Focus Areas for Continued Efforts
-
PyTorch-native SOTA performance of key LLM/Image-Generation models
- Continue improving PyTorch-native inference performance for key models like Llama3.1 and Stable Diffusion to achieve SOTA on Intel CPUs with the Inductor CPP backend
-
Competitive GEMM performance on Intel CPUs
- In past PyTorch releases, the GEMM template in the Inductor C++ backend had already been optimized for FP32, BF16, and FP16 data types. As weight-only INT8/INT4 GEMM has been popular, achieving competitive performance through the Inductor C++ backend for these data types will benefit related scenarios with TorchAO + PyTorch native stack
-
Mature FlexAttention to ensure reliability and high performance for different scenarios on Intel CPUs
- FlexAttention is crucial for LLM performance, as different optimization methods apply to different scenarios. The Inductor C++ backend introduced support for FlexAttention in PyTorch 2.6 and optimized it for large batch size scenarios in PyTorch 2.7. In PyTorch 2.8, we plan to further enhance its performance with optimizations for block sparsity (improving sparse attention variants) and flash decoding (benefiting long-context scenarios)
-
Reduce overall PyTorch Core/library entropy to be more stable and performant on Intel CPUs
- Resolve 75% of newly opened issues and 90% of newly opened high-priority issues for TorchInductor on Intel CPUs
Summary
In this update, we summarized the progress we’ve made in recent PyTorch releases and outlined our continued efforts as a North Star to improve Intel GPU and Intel CPU support in future releases. Our achievements would not have been possible without the invaluable support from Alban, Andrey, Bin, Jason, Jerry, and Nikita — we sincerely thank them for their contributions.

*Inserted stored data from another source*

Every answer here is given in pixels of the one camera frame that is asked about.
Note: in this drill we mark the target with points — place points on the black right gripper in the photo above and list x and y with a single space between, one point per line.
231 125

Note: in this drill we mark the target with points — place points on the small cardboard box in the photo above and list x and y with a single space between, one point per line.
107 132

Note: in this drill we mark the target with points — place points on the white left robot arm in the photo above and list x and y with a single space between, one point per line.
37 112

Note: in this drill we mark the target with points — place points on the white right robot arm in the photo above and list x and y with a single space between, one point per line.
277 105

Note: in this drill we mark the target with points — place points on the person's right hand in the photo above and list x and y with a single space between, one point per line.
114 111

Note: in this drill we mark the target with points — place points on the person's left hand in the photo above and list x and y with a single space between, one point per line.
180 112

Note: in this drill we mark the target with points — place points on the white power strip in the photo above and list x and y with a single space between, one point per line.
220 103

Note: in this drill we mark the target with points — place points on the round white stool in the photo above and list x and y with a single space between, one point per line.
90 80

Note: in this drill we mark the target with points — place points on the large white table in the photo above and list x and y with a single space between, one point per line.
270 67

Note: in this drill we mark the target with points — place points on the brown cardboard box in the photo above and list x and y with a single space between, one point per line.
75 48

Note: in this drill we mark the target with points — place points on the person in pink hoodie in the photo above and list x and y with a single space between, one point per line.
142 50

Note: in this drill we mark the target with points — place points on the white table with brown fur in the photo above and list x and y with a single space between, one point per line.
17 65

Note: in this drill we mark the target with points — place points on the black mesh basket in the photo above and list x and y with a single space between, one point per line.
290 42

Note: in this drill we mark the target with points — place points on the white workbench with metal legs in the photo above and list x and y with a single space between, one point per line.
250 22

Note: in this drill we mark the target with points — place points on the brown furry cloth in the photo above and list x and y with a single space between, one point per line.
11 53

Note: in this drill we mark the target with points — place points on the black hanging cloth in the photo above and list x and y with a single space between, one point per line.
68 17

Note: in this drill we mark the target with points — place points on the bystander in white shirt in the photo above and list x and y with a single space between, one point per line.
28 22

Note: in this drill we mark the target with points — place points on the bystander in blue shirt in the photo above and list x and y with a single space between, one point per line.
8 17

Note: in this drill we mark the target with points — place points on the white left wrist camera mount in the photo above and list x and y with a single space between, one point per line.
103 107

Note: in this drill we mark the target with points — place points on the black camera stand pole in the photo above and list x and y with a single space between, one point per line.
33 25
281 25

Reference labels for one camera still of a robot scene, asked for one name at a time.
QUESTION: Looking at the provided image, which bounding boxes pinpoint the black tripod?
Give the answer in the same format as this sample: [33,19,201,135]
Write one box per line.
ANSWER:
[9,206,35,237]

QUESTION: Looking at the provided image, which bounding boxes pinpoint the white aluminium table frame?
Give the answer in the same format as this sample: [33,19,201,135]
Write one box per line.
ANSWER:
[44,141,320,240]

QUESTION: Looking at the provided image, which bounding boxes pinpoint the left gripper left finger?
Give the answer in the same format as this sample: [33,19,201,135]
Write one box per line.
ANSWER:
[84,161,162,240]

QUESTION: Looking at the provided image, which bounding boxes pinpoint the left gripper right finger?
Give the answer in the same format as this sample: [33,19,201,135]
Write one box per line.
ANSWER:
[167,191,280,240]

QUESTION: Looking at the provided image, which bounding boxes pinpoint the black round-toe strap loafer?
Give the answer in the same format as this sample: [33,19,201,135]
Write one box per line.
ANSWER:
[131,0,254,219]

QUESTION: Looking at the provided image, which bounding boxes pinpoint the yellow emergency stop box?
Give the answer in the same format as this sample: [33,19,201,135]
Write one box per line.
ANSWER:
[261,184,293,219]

The Intel PyTorch team will continue to work closely with the PyTorch community to enhance Intel GPU and Intel GPU functionality and performance, covering eager mode, torch.compile
, Distributed, and core libraries. At the same time, we are committed to contributing to the broader PyTorch ecosystem, helping make PyTorch increasingly friendly and extensible for integration with diverse hardware backends.